One can also explore the motivational cassette tape set titled How to Be a No-Limit Person that Blakely reportedly listened to over and over, enabling her to imprint in her mind concepts such as high expectations, clear sense of direction, self-actualization, total control of one’s life, positive action-oriented steps, breaking out of one’s comfort zone, and wiping out of erroneous zones. The tape set was written by well-known self-development author and speaker Wayne Dyer.
This personal development tape series is available at Amazon.com for $53 in the paperback and audiobook formats and for $16 in the CD format. Dyer, who is often referred to as the Father of Motivation by his admirers, also wrote the New York Times bestseller The Power of Intention and Inspiration: Your Ultimate Calling, and has appeared on various television and radio programs. Listeners of Dyer’s tapes gush about his ability to present concepts in funny, lively and interesting ways.
Blakely runs her billion-dollar shapewear and undergarment enterprise Spanx from Atlanta, Georgia, but she still maintains her link to Clearwater. She has a house in Clearwater, near where her mother and grandmother lives, and where her childhood friends are.
It was also in Clearwater where Blakely learned to master the art of cold calling, selling fax machines to strangers over a period of seven years. With her tenacity and persuasive talents, she overcame lots of rejections and accumulated clients, and in just a few years, she became the national sales trainer for her company Danka Business Systems, which was later acquired by Japanese multinational printer maker Ricoh.

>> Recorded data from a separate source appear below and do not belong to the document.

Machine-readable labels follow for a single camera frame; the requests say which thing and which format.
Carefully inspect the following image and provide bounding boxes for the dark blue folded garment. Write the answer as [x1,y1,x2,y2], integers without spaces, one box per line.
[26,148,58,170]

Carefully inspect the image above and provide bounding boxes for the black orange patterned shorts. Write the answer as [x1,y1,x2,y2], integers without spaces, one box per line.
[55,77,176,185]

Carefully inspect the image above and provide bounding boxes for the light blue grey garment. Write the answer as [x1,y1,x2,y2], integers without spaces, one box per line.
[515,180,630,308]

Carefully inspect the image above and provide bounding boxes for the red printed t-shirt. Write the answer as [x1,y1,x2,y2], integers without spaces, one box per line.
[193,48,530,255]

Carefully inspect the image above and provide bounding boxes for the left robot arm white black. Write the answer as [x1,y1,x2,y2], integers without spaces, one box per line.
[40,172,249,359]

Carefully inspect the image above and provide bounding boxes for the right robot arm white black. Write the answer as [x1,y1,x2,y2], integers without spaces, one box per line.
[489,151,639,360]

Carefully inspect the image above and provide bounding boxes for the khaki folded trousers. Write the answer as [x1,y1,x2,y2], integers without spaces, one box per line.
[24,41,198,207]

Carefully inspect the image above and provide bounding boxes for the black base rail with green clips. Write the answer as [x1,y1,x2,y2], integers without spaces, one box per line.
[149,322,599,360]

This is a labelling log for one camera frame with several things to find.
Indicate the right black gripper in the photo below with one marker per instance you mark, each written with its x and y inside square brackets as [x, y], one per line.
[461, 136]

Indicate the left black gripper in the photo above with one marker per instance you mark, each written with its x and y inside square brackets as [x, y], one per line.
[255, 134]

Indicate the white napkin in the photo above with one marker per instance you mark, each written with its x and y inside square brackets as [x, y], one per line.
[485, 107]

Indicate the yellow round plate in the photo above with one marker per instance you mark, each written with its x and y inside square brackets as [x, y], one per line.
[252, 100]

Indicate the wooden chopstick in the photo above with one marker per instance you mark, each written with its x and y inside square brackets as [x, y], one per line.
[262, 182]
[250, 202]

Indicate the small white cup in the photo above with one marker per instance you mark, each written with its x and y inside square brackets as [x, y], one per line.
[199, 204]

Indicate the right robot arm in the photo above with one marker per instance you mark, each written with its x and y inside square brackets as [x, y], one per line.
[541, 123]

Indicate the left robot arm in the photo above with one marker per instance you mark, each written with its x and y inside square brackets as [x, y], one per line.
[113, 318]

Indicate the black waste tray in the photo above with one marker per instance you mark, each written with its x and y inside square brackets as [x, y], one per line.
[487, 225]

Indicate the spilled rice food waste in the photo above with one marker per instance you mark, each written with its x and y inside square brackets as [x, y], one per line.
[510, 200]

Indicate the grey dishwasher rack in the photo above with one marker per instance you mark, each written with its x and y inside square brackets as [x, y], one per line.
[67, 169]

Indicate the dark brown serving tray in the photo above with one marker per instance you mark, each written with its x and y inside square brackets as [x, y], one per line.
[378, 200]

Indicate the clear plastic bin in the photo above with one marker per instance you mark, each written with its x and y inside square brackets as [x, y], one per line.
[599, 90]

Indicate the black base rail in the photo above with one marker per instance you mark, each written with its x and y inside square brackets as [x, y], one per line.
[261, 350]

Blakely’s experiences in Clearwater and in the national sales arena, her grasp of all concepts needed for success and her own natural talents and assets made her recognize a hint of opportunity when it presented itself and pursued it despite initially resistant forces in the business world.
As has been widely described in plenty of articles, the seed of her billion-dollar company Spanx was planted when Blakely had a problem with her pantyhose, thought of a practical way to eliminate the problem and make it useful, and then saw a need that she could fill and that could fill her coffers in ways beyond her initial expectations.
Spanx, the company that Blakely started with $5,000, is now a billion-dollar
company that creates 200 kinds of spandex-pantyhose shape enhancers and other undergarments for thousands of new and repeat customers in 35 countries.